── Records supplied

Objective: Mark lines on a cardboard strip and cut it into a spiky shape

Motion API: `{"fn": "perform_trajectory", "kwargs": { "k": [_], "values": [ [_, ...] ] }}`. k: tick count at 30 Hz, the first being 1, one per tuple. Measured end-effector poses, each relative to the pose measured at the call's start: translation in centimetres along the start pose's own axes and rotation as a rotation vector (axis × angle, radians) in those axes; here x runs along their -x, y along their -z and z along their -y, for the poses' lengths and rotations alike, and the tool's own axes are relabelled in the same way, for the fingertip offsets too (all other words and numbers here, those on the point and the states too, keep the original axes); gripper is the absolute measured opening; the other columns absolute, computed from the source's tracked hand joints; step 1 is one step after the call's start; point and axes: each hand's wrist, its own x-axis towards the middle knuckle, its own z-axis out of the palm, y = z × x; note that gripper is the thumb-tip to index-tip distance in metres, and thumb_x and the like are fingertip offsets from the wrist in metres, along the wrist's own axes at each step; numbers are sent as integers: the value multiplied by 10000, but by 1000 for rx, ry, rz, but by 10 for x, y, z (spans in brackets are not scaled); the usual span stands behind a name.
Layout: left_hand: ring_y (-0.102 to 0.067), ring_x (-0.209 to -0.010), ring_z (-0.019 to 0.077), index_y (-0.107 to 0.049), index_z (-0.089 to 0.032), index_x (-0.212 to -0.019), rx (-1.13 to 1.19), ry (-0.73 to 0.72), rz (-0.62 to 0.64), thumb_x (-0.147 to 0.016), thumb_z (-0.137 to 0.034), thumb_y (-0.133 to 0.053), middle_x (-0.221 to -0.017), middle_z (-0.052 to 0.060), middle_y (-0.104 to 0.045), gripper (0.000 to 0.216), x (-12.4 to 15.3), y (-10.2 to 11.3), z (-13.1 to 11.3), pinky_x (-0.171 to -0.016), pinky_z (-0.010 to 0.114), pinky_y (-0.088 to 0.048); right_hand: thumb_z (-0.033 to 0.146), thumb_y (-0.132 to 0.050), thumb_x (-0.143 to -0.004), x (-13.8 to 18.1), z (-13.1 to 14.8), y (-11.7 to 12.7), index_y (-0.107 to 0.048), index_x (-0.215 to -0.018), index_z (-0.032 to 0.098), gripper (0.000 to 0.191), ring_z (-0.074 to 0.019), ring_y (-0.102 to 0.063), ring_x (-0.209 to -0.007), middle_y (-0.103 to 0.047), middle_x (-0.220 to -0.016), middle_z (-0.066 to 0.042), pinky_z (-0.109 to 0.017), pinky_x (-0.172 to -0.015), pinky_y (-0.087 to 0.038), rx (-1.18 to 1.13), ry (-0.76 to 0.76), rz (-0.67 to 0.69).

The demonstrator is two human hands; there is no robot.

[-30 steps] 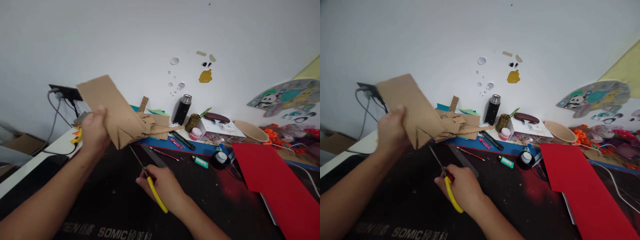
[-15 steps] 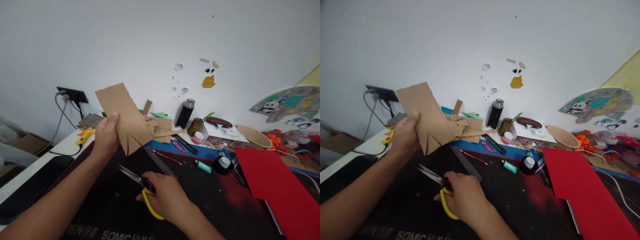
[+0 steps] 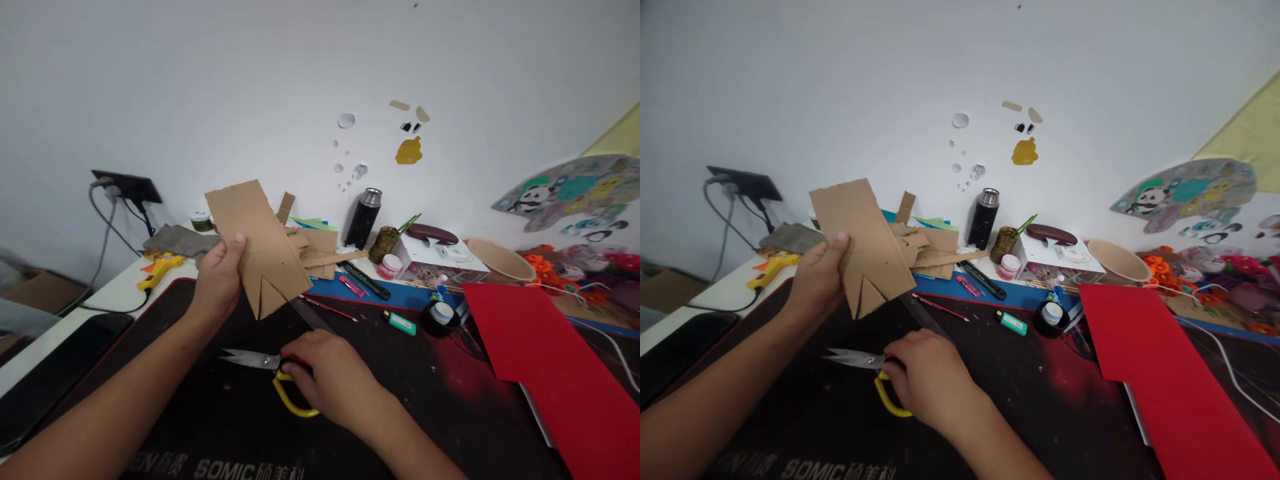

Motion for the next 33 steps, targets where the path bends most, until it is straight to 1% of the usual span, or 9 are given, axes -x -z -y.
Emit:
{"fn": "perform_trajectory", "kwargs": {
  "k": [1, 3, 6, 8, 11, 14, 18, 27, 33],
  "values": [
    [-742, -805, 189, -791, -144, -1006, 0, 5, 1, -915, -450, -886, -932, 49, -833, 333, 1, 0, 1, -732, 279, -633, 211, -748, -1032, -1, -1, 0, -861, -1231, 208, 229, -271, -794, -1071, -864, -1142, -98, -374, -969, -580, -86, -8, -47],
    [-701, -722, 171, -777, -170, -994, -15, 13, -3, -859, -481, -920, -880, 28, -805, 368, 2, -1, 2, -607, 252, -591, 255, -746, -1042, -3, -3, -1, -848, -1238, 212, 224, -239, -804, -993, -867, -1091, -77, -350, -909, -592, -297, -54, -137],
    [-574, -556, 135, -721, -211, -904, -72, 26, -4, -787, -521, -947, -732, -18, -699, 401, 4, -2, 5, -425, 216, -438, 346, -773, -1027, -8, -11, -3, -814, -1247, 202, 267, -216, -786, -919, -850, -1031, -63, -338, -844, -596, -564, -133, -219],
    [-527, -513, 123, -692, -220, -872, -102, 33, 14, -776, -535, -945, -698, -30, -657, 416, 6, -3, 7, -405, 213, -414, 407, -792, -1009, -11, -16, -5, -782, -1254, 187, 330, -214, -772, -916, -828, -1022, -66, -347, -847, -603, -709, -146, -249],
    [-509, -494, 119, -684, -218, -869, -121, 40, 37, -785, -559, -933, -692, -24, -640, 430, 12, -5, 10, -386, 212, -396, 508, -791, -999, -14, -20, -6, -750, -1212, 196, 380, -221, -778, -974, -816, -1079, -75, -367, -889, -626, -900, -97, -243],
    [-520, -504, 131, -691, -217, -870, -140, 68, 71, -779, -579, -936, -693, -16, -629, 446, 19, -7, 12, -365, 216, -378, 601, -781, -990, -15, -18, -5, -749, -1089, 205, 409, -214, -790, -940, -830, -1079, -71, -376, -887, -639, -954, -97, -224],
    [-526, -510, 140, -692, -224, -854, -159, 78, 97, -787, -581, -929, -699, -7, -633, 434, 25, -10, 13, -361, 227, -384, 679, -816, -938, -14, -17, -4, -757, -970, 192, 491, -223, -811, -893, -844, -966, -64, -390, -874, -651, -974, -160, -226],
    [-571, -515, 163, -700, -226, -875, -152, 114, 84, -798, -583, -921, -701, 2, -664, 427, 29, -12, 17, -375, 251, -381, 744, -837, -885, -15, -18, -9, -754, -987, 184, 576, -217, -817, -805, -851, -939, -81, -398, -835, -660, -1125, -187, -181],
    [-613, -552, 153, -731, -212, -898, -83, 167, 77, -763, -545, -959, -775, 21, -716, 425, 32, -14, 18, -377, 226, -399, 763, -859, -844, -15, -17, -12, -722, -950, 180, 609, -214, -806, -747, -847, -887, -87, -376, -781, -647, -1176, -204, -197]
  ]
}}
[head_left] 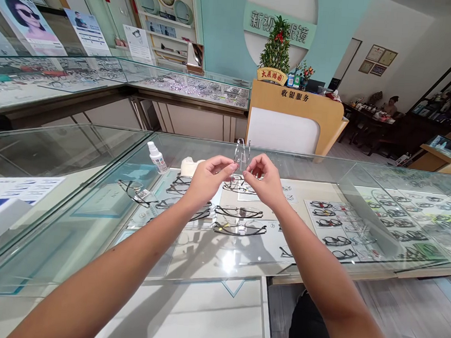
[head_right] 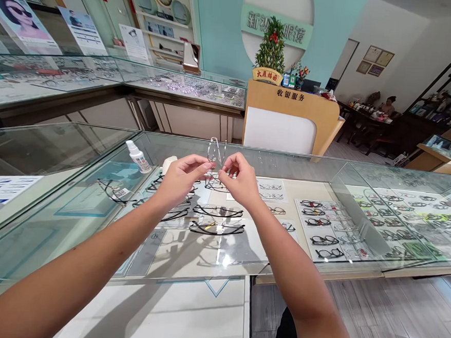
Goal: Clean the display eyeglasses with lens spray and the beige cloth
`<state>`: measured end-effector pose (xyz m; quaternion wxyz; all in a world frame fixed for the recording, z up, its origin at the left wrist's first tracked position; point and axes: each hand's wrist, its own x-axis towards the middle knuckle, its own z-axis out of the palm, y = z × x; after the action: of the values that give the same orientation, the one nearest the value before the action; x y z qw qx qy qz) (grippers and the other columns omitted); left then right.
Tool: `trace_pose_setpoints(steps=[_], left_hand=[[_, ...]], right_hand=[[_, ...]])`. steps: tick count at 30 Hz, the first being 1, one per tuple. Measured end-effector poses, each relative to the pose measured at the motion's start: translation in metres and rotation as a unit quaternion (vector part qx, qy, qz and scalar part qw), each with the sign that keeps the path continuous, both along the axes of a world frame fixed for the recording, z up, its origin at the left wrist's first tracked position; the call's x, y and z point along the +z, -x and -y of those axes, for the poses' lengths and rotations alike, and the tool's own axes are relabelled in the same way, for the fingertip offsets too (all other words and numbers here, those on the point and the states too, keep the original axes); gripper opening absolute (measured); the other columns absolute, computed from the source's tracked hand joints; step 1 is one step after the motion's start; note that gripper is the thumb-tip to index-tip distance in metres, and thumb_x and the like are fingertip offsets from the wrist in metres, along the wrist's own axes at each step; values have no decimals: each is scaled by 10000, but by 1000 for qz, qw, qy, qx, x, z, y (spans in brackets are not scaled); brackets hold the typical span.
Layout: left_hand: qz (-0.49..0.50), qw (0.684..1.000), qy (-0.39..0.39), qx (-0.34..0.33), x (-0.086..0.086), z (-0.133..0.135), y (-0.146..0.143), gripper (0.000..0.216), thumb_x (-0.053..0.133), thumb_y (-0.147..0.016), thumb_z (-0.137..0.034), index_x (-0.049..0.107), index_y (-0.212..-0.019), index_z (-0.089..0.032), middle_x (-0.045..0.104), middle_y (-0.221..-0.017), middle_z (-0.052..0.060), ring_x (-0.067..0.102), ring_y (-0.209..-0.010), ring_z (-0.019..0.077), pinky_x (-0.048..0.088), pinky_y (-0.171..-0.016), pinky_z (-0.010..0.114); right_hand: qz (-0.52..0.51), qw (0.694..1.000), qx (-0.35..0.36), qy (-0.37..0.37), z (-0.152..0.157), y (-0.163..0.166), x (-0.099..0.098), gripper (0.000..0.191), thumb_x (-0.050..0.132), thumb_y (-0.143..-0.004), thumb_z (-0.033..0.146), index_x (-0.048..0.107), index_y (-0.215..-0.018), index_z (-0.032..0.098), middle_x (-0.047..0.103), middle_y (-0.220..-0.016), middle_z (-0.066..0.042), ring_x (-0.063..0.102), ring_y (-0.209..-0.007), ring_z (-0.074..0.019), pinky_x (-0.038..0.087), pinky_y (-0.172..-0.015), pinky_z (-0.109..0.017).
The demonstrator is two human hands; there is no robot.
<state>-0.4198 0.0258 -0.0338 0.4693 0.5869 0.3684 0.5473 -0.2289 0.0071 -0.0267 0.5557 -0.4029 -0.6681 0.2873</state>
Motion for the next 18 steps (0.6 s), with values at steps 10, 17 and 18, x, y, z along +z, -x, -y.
trace_pose_setpoints(steps=[10,17,18], left_hand=[[-61,997,-44,3,-6,-15,13,421,870,-876,-633,824,-956,-222,843,-1080,104,763,-991,248,627,-807,339],[-24,999,-19,-11,-1,-11,12,432,904,-840,-628,818,-962,-223,833,-1090,104,764,-1040,260,658,-822,353],[-16,1000,-12,-7,0,-10,12,436,911,-832,-626,813,-960,-221,833,-1088,105,762,-1055,264,660,-820,351]], right_hand=[[73,954,-254,-140,-14,-38,8,91,617,-936,235,697,-962,272,780,-1010,-52,642,-1027,-277,484,-976,-451],[98,922,-320,-197,-11,-35,10,61,620,-958,256,658,-1004,268,736,-1051,-93,615,-1049,-307,460,-1029,-496],[93,920,-321,-203,-9,-33,10,63,614,-956,250,650,-1004,269,723,-1028,-90,609,-1027,-305,459,-1024,-498]])
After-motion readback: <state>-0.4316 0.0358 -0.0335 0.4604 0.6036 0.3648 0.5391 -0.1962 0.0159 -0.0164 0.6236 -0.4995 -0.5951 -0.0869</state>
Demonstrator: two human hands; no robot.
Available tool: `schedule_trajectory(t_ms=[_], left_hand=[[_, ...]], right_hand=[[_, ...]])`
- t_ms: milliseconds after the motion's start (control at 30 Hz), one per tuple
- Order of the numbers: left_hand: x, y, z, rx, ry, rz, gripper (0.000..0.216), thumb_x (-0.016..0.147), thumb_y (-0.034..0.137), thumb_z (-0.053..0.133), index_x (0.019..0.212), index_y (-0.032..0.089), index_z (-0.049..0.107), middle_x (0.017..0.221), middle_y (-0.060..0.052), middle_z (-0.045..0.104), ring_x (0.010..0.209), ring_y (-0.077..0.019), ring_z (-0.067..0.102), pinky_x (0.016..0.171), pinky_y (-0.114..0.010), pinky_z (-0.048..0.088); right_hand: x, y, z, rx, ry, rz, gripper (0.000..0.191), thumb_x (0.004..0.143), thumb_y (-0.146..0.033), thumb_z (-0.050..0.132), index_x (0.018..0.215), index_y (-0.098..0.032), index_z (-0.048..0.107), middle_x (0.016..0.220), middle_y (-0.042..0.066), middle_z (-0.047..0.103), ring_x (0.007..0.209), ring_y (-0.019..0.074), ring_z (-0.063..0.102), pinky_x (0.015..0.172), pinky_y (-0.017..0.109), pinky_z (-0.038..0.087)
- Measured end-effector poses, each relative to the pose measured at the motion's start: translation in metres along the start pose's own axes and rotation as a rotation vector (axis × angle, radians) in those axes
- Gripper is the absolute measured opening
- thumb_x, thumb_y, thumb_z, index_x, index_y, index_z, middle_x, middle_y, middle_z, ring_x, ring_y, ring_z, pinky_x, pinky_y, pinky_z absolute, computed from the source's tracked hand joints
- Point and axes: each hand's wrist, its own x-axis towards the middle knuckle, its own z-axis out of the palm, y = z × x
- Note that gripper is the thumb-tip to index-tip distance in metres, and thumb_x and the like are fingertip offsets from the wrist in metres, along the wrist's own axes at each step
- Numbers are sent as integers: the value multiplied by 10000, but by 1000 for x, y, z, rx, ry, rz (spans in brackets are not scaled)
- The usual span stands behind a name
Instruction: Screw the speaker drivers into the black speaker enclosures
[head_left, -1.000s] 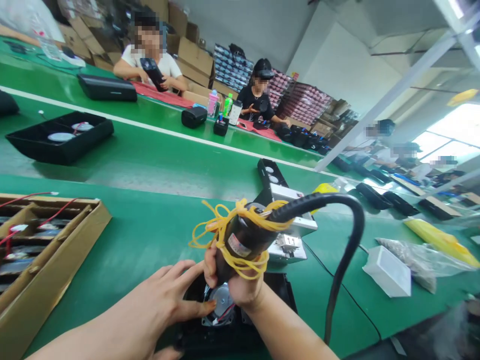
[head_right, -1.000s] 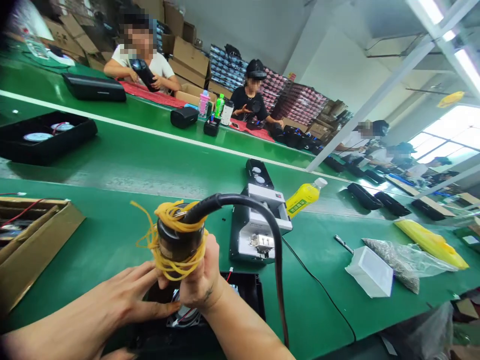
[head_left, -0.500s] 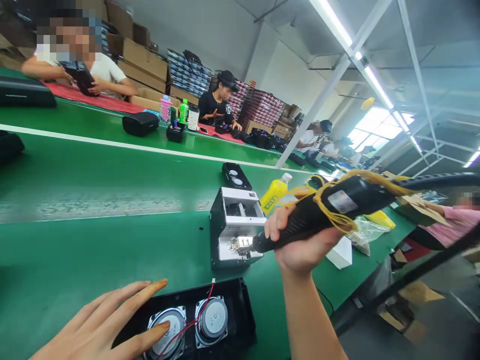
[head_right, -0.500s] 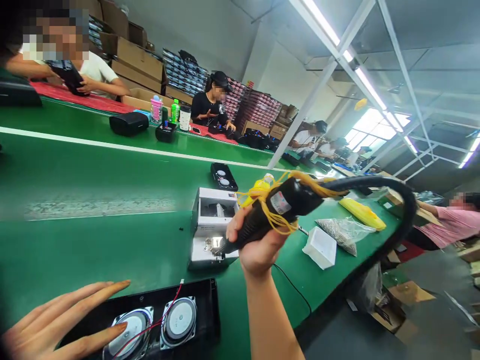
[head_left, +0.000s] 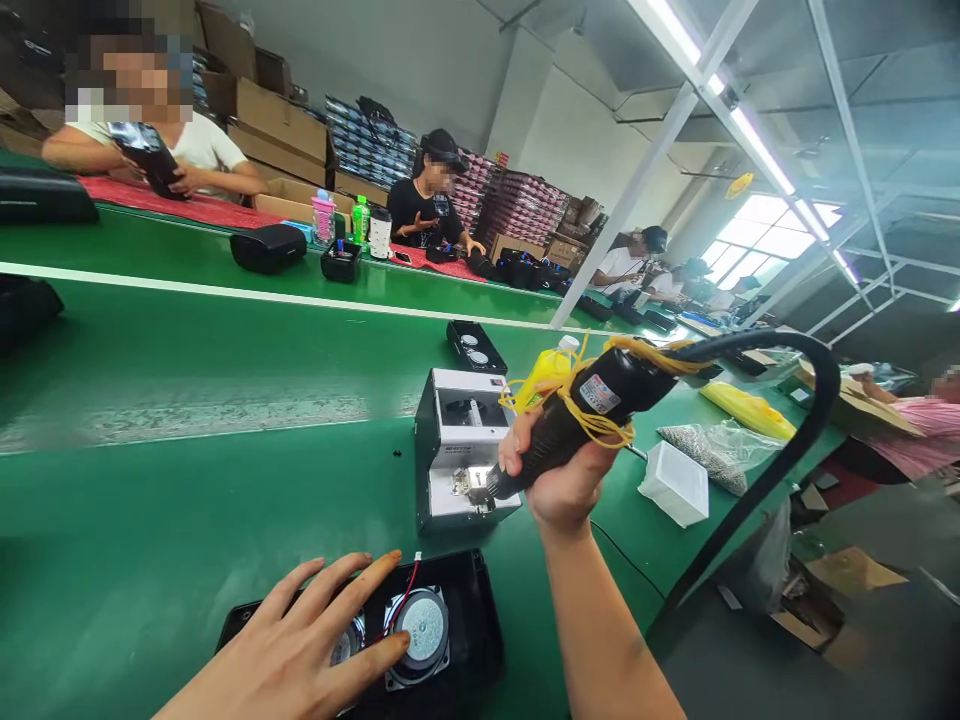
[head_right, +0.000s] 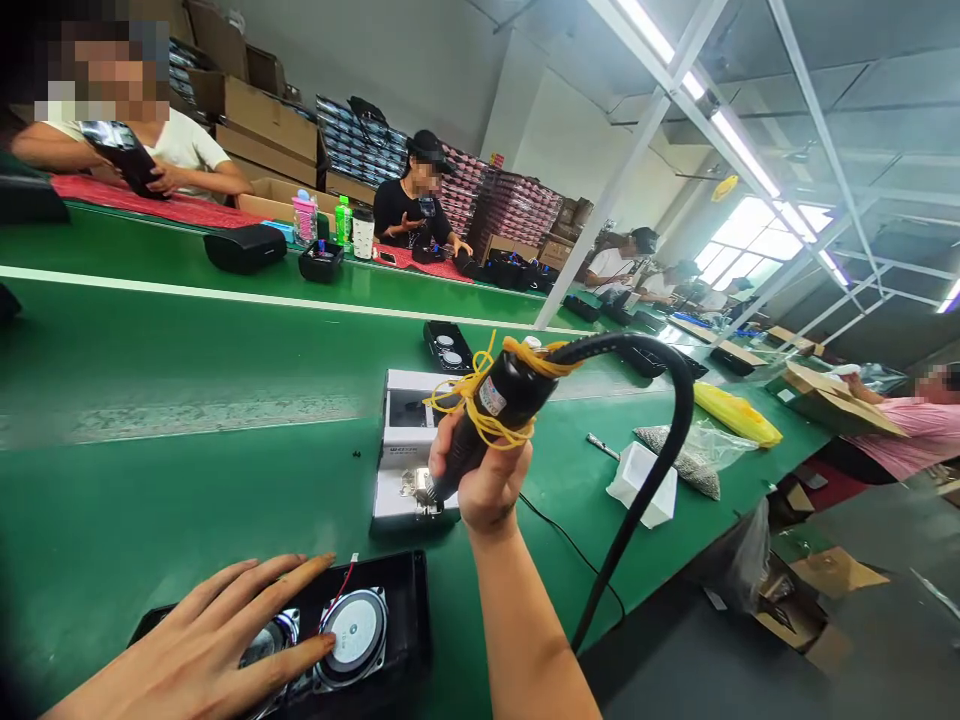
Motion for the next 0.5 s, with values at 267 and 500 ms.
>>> schedule_trajectory(t_ms=[267,500], left_hand=[[11,5,-20,-150,-174,-46,870,659,272,789,1479,502,614,1755,-51,437,1448,-462,558,1120,-638,481],[7,9,-20,-196,-133,-86,924,598,205,774,1463,497,626,1738,-60,460,1465,-452,541,1161,-672,426]], right_hand=[[-12,-9,0,5,-4,76,773,844,-947,588,1130,-229,602,600,-66,562,367,119,468,367,241,374],[-17,-29,0,18,13,31,743,854,-955,571,973,-225,645,563,-62,543,332,112,436,330,230,376]])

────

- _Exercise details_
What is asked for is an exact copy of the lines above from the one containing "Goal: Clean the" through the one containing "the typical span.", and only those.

- _Solution below_
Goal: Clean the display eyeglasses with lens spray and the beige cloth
`<state>`: measured end-effector pose (xyz m; quaternion wxyz; all in a world frame fixed for the recording, z up, its origin at the left wrist's first tracked position; point and axes: each hand's wrist, its own x-axis towards the middle knuckle, its own z-axis out of the palm, y = z × x; after the action: of the values that give the same orientation, the one nearest the value before the action; x y z qw qx qy qz) (grippers and the other columns omitted); left then right.
Tool: `trace_pose_setpoints(steps=[_], left_hand=[[_, ...]], right_hand=[[_, ...]])`. steps: tick count at 30 Hz, the first being 1, one per tuple. Measured end-effector poses, each relative to the pose measured at the motion's start: translation in metres and rotation as a unit quaternion (vector part qx, qy, qz and scalar part qw), each with the sign that keeps the path continuous, both along the axes of a world frame fixed for the recording, z up, its origin at the left wrist's first tracked position; the call's x, y and z point along the +z, -x and -y of those axes, for the poses' lengths and rotations alike, and the tool's own axes are relabelled in the same way, for the fingertip offsets too (all other words and numbers here, those on the point and the states too, keep the original axes); gripper opening absolute (measured); the other columns absolute, computed from the source's tracked hand joints; step 1 is one step after the motion's start; note that gripper is the thumb-tip to index-tip distance in metres, and thumb_x and the like are fingertip offsets from the wrist in metres, along the wrist's own axes at each step; values have no decimals: each is scaled by 10000, but by 1000 for qz, qw, qy, qx, x, z, y (spans in brackets are not scaled); brackets hold the typical span.

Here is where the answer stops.